I think my earlier point wasn't conveyed adequately. NASA is currently doing research on what large, hot, plasma plumes do to regolith surfaces in lower gravity, mainly for the purpose of landing on the moon but a lot of the research carries over to Mars. It's turning out that we got very, very lucky on Apollo without knowing it. One of the people doing this is Dr. Phil Metzger of UCF, and he's been great about answering questions on Twitter. Here's one specifically about landing Starship on a fine-grained regolith environment:

https://twitter.com/DrPhiltill/status/1 … 3942992898

In short summary, it seems that larger landers than Apollo risk creating a deep crater during landing, which in turn causes the rocks and dust to start getting blown out closer to vertical than we saw with Apollo, and risk damaging the other engines and landing gear. It also means that the hot plasma exhaust starts going deep into the ground, where it could get trapped in cavities, causing an explosive blowback event.

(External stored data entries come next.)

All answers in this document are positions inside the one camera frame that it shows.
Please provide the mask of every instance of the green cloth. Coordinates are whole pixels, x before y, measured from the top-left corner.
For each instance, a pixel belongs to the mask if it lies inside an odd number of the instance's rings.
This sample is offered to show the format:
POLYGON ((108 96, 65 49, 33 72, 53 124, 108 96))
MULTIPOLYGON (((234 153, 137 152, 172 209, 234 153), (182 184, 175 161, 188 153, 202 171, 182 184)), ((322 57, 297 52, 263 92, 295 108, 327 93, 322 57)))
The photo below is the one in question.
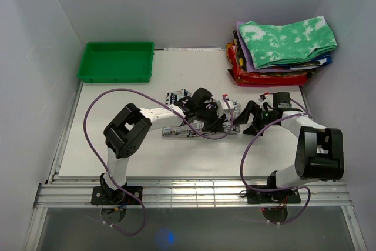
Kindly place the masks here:
POLYGON ((309 61, 337 47, 323 16, 286 26, 260 26, 254 21, 239 26, 256 69, 309 61))

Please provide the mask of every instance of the white table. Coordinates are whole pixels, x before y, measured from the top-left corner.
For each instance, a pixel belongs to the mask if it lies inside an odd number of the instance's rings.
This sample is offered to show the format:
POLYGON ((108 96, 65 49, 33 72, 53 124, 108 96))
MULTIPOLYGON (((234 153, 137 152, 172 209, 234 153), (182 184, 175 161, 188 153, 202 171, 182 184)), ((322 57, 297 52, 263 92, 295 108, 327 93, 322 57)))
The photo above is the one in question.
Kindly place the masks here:
MULTIPOLYGON (((303 103, 298 86, 283 88, 241 88, 226 69, 224 51, 155 51, 150 83, 84 84, 70 130, 59 176, 61 178, 97 178, 104 171, 83 135, 83 116, 89 104, 112 88, 132 88, 164 101, 170 91, 186 88, 194 92, 208 89, 214 98, 227 93, 244 107, 267 91, 289 92, 303 103)), ((95 148, 107 158, 103 130, 127 104, 140 108, 158 107, 153 102, 129 92, 110 93, 100 99, 88 119, 88 133, 95 148)), ((140 149, 130 157, 130 177, 226 178, 238 177, 242 154, 251 136, 230 135, 222 140, 203 138, 163 138, 161 130, 149 132, 140 149)), ((288 130, 273 126, 252 146, 244 166, 245 176, 268 176, 294 162, 297 139, 288 130)))

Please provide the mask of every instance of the purple cloth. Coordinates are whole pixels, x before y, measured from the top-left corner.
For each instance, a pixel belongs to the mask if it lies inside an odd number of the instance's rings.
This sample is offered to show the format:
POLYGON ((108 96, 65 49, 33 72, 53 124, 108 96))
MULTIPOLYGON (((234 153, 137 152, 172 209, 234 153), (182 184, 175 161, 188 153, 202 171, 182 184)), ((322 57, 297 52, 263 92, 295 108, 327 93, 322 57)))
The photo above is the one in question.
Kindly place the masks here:
POLYGON ((247 64, 246 64, 246 68, 247 68, 247 72, 248 73, 252 73, 252 72, 259 72, 259 73, 269 73, 269 72, 273 72, 273 73, 283 73, 283 72, 291 72, 290 70, 281 70, 281 69, 273 69, 273 68, 270 68, 270 69, 258 69, 256 70, 253 66, 253 60, 252 60, 252 55, 251 55, 251 52, 249 52, 248 50, 248 47, 246 45, 246 43, 244 42, 244 39, 243 37, 241 36, 240 32, 239 32, 239 25, 243 25, 245 24, 244 22, 239 22, 237 21, 236 22, 236 31, 237 31, 237 36, 239 37, 239 43, 240 43, 240 46, 241 46, 241 49, 243 50, 243 53, 244 53, 244 57, 246 58, 246 61, 247 61, 247 64))

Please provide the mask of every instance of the stack of folded clothes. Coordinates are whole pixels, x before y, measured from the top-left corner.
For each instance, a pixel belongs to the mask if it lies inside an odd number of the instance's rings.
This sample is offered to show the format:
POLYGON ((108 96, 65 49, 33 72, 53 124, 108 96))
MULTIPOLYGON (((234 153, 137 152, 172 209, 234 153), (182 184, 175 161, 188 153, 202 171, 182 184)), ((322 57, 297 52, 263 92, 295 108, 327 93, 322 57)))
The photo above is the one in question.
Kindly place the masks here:
POLYGON ((226 50, 239 86, 304 85, 337 47, 323 16, 286 26, 237 22, 233 35, 226 50))

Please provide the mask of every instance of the green tray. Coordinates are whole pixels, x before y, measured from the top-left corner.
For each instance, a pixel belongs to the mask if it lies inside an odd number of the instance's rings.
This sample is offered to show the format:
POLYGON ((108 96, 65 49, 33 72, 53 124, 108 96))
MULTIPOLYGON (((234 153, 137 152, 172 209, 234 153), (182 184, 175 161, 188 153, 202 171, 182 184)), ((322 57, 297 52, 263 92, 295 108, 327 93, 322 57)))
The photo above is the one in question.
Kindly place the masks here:
POLYGON ((87 83, 149 82, 154 42, 90 42, 77 77, 87 83))

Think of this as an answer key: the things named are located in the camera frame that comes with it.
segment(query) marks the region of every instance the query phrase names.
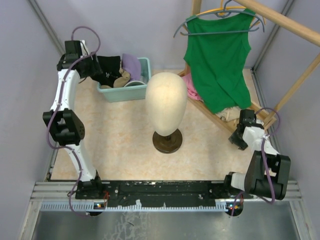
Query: metal floor panel
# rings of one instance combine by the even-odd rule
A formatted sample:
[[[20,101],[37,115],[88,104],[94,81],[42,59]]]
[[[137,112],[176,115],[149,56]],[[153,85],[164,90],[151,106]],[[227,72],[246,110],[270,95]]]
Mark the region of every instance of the metal floor panel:
[[[239,217],[224,212],[103,212],[79,217],[40,211],[33,240],[296,240],[290,203],[245,202]]]

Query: cable
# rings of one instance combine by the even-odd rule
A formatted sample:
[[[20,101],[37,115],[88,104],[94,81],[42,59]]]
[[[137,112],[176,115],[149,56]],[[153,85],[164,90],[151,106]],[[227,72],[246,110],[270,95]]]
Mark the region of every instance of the cable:
[[[86,79],[87,79],[87,77],[85,77],[82,81],[80,81],[79,84],[83,83]]]
[[[58,113],[58,110],[59,110],[60,106],[62,105],[62,96],[63,96],[64,86],[65,86],[65,82],[67,81],[67,76],[68,76],[68,74],[70,73],[70,71],[72,70],[72,68],[73,68],[77,63],[79,63],[79,62],[82,61],[83,59],[90,58],[90,57],[92,57],[93,55],[95,55],[95,54],[97,53],[97,51],[100,49],[100,46],[101,46],[101,41],[100,41],[99,35],[98,35],[93,29],[91,29],[90,27],[87,27],[87,26],[78,26],[78,27],[76,27],[76,28],[72,31],[71,40],[74,39],[74,34],[75,34],[76,30],[78,30],[78,29],[88,29],[88,30],[90,30],[91,32],[93,32],[93,33],[96,35],[97,39],[98,39],[98,47],[96,48],[95,51],[91,52],[91,53],[88,54],[87,56],[81,57],[81,58],[77,59],[76,61],[74,61],[74,62],[70,65],[70,67],[67,69],[65,75],[63,76],[63,81],[61,82],[61,86],[60,86],[58,103],[56,104],[56,108],[55,108],[55,110],[54,110],[54,112],[53,112],[53,114],[52,114],[52,116],[51,116],[51,118],[50,118],[50,121],[49,121],[49,123],[48,123],[48,126],[47,126],[47,128],[46,128],[46,142],[47,142],[47,144],[48,144],[52,149],[55,149],[55,150],[57,150],[57,149],[68,149],[68,150],[70,150],[70,151],[72,152],[72,154],[74,155],[74,157],[75,157],[75,159],[76,159],[76,161],[77,161],[77,163],[78,163],[78,167],[79,167],[79,176],[78,176],[75,184],[73,185],[73,187],[72,187],[72,189],[71,189],[71,191],[70,191],[70,193],[69,193],[69,207],[70,207],[71,211],[74,212],[76,215],[81,216],[81,217],[87,217],[87,216],[88,216],[87,214],[86,214],[86,215],[82,215],[82,214],[77,213],[77,212],[74,210],[74,208],[72,207],[72,204],[71,204],[72,195],[74,194],[75,188],[76,188],[76,186],[78,185],[78,183],[79,183],[79,181],[80,181],[80,178],[81,178],[81,176],[82,176],[82,172],[83,172],[83,169],[82,169],[82,166],[81,166],[79,157],[78,157],[77,153],[75,152],[75,150],[72,149],[72,148],[69,147],[69,146],[54,146],[54,145],[52,145],[51,142],[50,142],[50,137],[49,137],[51,125],[52,125],[52,123],[53,123],[53,121],[54,121],[54,119],[55,119],[55,117],[56,117],[56,115],[57,115],[57,113]]]
[[[83,49],[84,49],[85,53],[86,53],[87,55],[89,55],[89,53],[88,53],[87,49],[85,48],[84,43],[83,43],[82,41],[80,41],[80,43],[81,43],[81,45],[82,45],[82,47],[83,47]],[[87,79],[87,77],[85,77],[82,81],[80,81],[80,82],[79,82],[79,84],[83,83],[86,79]]]
[[[103,202],[104,202],[104,208],[106,208],[107,206],[107,202],[109,201],[109,192],[108,191],[104,191],[105,195],[103,197]]]
[[[265,152],[265,144],[266,144],[266,139],[268,137],[271,137],[273,135],[275,135],[278,131],[279,131],[279,127],[280,127],[280,124],[281,124],[281,117],[279,115],[279,113],[274,110],[273,108],[271,107],[263,107],[261,109],[259,109],[255,114],[259,114],[262,110],[271,110],[273,111],[277,117],[278,117],[278,126],[276,127],[276,129],[274,130],[274,132],[272,133],[269,133],[267,135],[264,136],[264,138],[262,139],[262,143],[261,143],[261,154],[262,154],[262,160],[263,160],[263,165],[264,165],[264,169],[265,169],[265,173],[266,173],[266,178],[268,180],[268,183],[269,183],[269,186],[270,186],[270,191],[271,191],[271,201],[267,200],[266,198],[264,198],[263,196],[259,196],[259,198],[261,198],[262,200],[264,200],[266,203],[268,204],[274,204],[275,200],[276,200],[276,194],[275,194],[275,189],[274,189],[274,186],[272,184],[272,180],[271,180],[271,177],[270,177],[270,173],[269,173],[269,168],[268,168],[268,164],[267,164],[267,155],[266,155],[266,152]],[[233,205],[236,204],[236,201],[237,199],[239,198],[240,195],[242,195],[243,193],[245,193],[244,191],[241,191],[238,193],[237,196],[235,196],[234,198],[234,202],[233,202]],[[231,216],[234,215],[234,211],[235,211],[235,208],[233,207],[232,208],[232,211],[231,211]]]
[[[243,195],[243,194],[241,194],[241,198],[240,198],[240,205],[243,205],[243,204],[244,204],[244,201],[245,201],[245,199],[244,199],[244,195]]]
[[[244,191],[240,191],[237,196],[235,196],[234,201],[233,201],[233,205],[232,205],[232,211],[231,211],[231,217],[233,217],[234,213],[235,213],[235,207],[236,207],[236,203],[237,203],[237,199],[244,194]]]

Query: black cloth
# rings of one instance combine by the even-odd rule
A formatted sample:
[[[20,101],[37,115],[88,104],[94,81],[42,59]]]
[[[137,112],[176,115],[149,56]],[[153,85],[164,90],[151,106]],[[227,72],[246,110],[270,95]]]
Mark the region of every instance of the black cloth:
[[[113,88],[115,80],[121,77],[119,72],[120,56],[97,56],[97,58],[103,73],[94,75],[91,78],[101,85],[108,85]]]

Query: green shirt
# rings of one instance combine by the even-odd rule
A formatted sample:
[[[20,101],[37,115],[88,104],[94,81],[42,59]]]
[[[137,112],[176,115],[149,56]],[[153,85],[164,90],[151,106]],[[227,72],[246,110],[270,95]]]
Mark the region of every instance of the green shirt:
[[[190,33],[240,31],[248,30],[252,19],[243,13],[217,20],[195,18],[187,27]],[[212,113],[251,105],[242,73],[250,50],[247,32],[188,36],[184,60],[190,66],[196,91]]]

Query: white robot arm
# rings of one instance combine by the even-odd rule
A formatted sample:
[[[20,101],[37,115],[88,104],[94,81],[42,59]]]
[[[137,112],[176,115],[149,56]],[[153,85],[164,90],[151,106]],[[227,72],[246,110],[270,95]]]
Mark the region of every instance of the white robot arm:
[[[81,183],[90,183],[98,175],[92,161],[89,158],[84,144],[85,126],[74,113],[76,87],[81,78],[90,77],[101,73],[101,69],[97,60],[97,56],[93,55],[83,59],[81,64],[75,64],[71,69],[70,66],[78,59],[88,55],[88,49],[85,41],[71,40],[65,42],[66,54],[64,54],[58,65],[58,86],[55,94],[55,99],[50,108],[50,111],[43,113],[43,120],[51,137],[59,145],[64,147],[70,156],[72,163],[81,176]],[[50,119],[56,112],[52,124]]]
[[[287,191],[291,161],[288,156],[280,155],[272,147],[262,122],[257,119],[253,110],[241,110],[239,124],[229,140],[241,150],[249,147],[253,155],[246,174],[230,172],[225,177],[226,184],[248,194],[267,198],[272,196],[273,188],[274,198],[282,200]],[[267,176],[269,174],[266,171],[269,170],[275,173],[275,176]]]

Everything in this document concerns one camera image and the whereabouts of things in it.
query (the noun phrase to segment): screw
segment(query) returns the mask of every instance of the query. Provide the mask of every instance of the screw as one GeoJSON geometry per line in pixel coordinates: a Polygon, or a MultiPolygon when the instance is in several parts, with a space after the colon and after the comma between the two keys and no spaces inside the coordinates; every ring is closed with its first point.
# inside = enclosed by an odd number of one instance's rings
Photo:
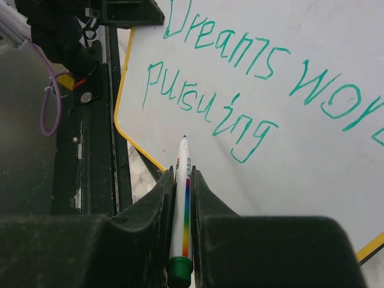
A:
{"type": "Polygon", "coordinates": [[[88,103],[92,100],[92,93],[90,92],[85,92],[81,98],[80,98],[80,102],[85,104],[85,103],[88,103]]]}

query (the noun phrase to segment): yellow trim
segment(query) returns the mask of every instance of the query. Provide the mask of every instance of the yellow trim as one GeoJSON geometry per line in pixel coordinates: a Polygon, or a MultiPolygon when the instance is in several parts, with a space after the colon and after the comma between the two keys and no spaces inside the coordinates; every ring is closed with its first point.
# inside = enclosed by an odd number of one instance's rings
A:
{"type": "MultiPolygon", "coordinates": [[[[125,63],[124,63],[124,70],[122,72],[121,76],[121,81],[120,81],[120,88],[119,88],[119,94],[118,94],[118,99],[116,102],[116,109],[115,109],[115,126],[119,133],[126,138],[137,150],[139,150],[146,158],[148,158],[152,163],[154,163],[161,171],[165,171],[165,168],[163,165],[161,165],[158,161],[156,161],[153,157],[151,157],[143,148],[141,148],[132,138],[127,136],[119,127],[119,122],[118,122],[118,111],[119,111],[119,104],[120,104],[120,99],[121,99],[121,94],[122,94],[122,89],[124,87],[124,82],[125,82],[125,74],[127,73],[128,70],[128,61],[130,58],[131,54],[131,48],[132,48],[132,43],[133,43],[133,37],[135,33],[135,27],[132,28],[131,34],[130,34],[130,39],[128,41],[128,48],[127,48],[127,54],[125,56],[125,63]]],[[[369,256],[374,250],[376,250],[378,247],[380,247],[384,243],[384,232],[381,233],[378,237],[374,238],[369,244],[367,244],[363,249],[361,249],[359,252],[356,254],[357,260],[360,262],[364,260],[367,256],[369,256]]]]}
{"type": "Polygon", "coordinates": [[[374,250],[379,248],[384,243],[384,232],[382,232],[378,237],[374,238],[371,242],[369,242],[363,249],[361,249],[356,254],[356,258],[358,261],[364,260],[367,256],[369,256],[374,250]]]}
{"type": "Polygon", "coordinates": [[[118,112],[119,112],[119,107],[120,107],[120,99],[121,99],[121,94],[122,90],[124,87],[124,82],[125,82],[125,75],[128,71],[128,62],[131,54],[131,49],[132,49],[132,43],[133,43],[133,37],[135,33],[136,28],[132,27],[131,29],[131,34],[130,34],[130,39],[128,41],[128,47],[127,47],[127,54],[125,55],[125,61],[124,61],[124,69],[122,72],[121,76],[121,81],[120,81],[120,87],[119,87],[119,94],[118,94],[118,99],[116,101],[116,107],[115,107],[115,114],[113,116],[115,120],[115,126],[117,131],[124,137],[126,138],[137,150],[139,150],[146,158],[148,158],[152,163],[154,163],[162,172],[165,171],[165,168],[163,165],[161,165],[158,161],[156,161],[153,157],[151,157],[143,148],[141,148],[131,137],[126,135],[123,130],[119,126],[118,122],[118,112]]]}

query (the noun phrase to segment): marker cap
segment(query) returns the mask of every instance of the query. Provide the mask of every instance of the marker cap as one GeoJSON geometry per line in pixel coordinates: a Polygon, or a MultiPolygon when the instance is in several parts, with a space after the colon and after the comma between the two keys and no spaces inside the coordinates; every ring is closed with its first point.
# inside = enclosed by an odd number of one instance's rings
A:
{"type": "Polygon", "coordinates": [[[173,257],[167,261],[167,284],[169,288],[189,288],[193,263],[186,257],[173,257]]]}

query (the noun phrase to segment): floor
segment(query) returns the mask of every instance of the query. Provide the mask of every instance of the floor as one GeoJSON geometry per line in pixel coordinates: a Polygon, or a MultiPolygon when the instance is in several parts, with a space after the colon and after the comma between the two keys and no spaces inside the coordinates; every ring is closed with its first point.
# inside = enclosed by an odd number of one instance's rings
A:
{"type": "MultiPolygon", "coordinates": [[[[119,54],[121,67],[124,67],[125,54],[127,52],[127,43],[129,39],[129,30],[119,29],[119,54]]],[[[128,143],[128,154],[130,160],[131,183],[133,202],[143,197],[155,185],[155,181],[146,169],[142,159],[135,148],[128,143]]],[[[362,272],[369,288],[384,287],[384,249],[381,249],[375,256],[362,265],[362,272]]]]}

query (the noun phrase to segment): purple cable
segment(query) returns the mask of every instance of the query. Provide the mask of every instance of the purple cable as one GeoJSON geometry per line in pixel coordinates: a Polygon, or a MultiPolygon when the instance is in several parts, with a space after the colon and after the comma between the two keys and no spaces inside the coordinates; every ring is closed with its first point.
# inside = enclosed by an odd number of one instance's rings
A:
{"type": "Polygon", "coordinates": [[[38,56],[40,56],[40,58],[43,60],[44,65],[47,68],[49,76],[50,76],[51,81],[52,81],[49,86],[53,85],[53,87],[55,89],[56,108],[57,108],[56,121],[55,121],[55,124],[53,125],[52,129],[49,132],[47,132],[45,127],[44,127],[45,111],[46,111],[48,96],[49,96],[49,92],[50,92],[49,89],[47,89],[46,94],[44,95],[43,106],[41,107],[41,113],[40,113],[40,130],[41,130],[41,132],[42,132],[42,134],[44,136],[50,137],[50,136],[52,136],[52,135],[54,135],[56,133],[56,131],[57,131],[58,127],[59,127],[60,118],[61,118],[61,93],[60,93],[59,85],[58,85],[58,82],[57,82],[56,78],[58,76],[64,75],[64,74],[69,74],[70,75],[70,73],[68,73],[68,72],[61,72],[61,73],[59,73],[58,75],[55,76],[53,71],[52,71],[52,69],[51,69],[51,67],[49,66],[47,60],[45,59],[43,54],[41,54],[41,52],[37,49],[37,47],[31,41],[31,39],[26,38],[26,41],[35,50],[36,54],[38,56]]]}

Finally, regolith (on the moon or Mars) consists of extremely fine powders whose physics isn't really well characterized, and for which there isn't really any terrestrial analogue (even the course simulants we use), and we have a hard time predicting its behavior when subjected to the extremes of a rocket landing.

The current plan for the moon is to land a small, solar powered rover before any very large lander. The rover would be able to clear and level an area large enough to serve as a landing pad, and use microwaves (or perhaps lasers) to heat the regolith material. The resulting sintered material would work as a makeshift landing pad for the first couple of landings.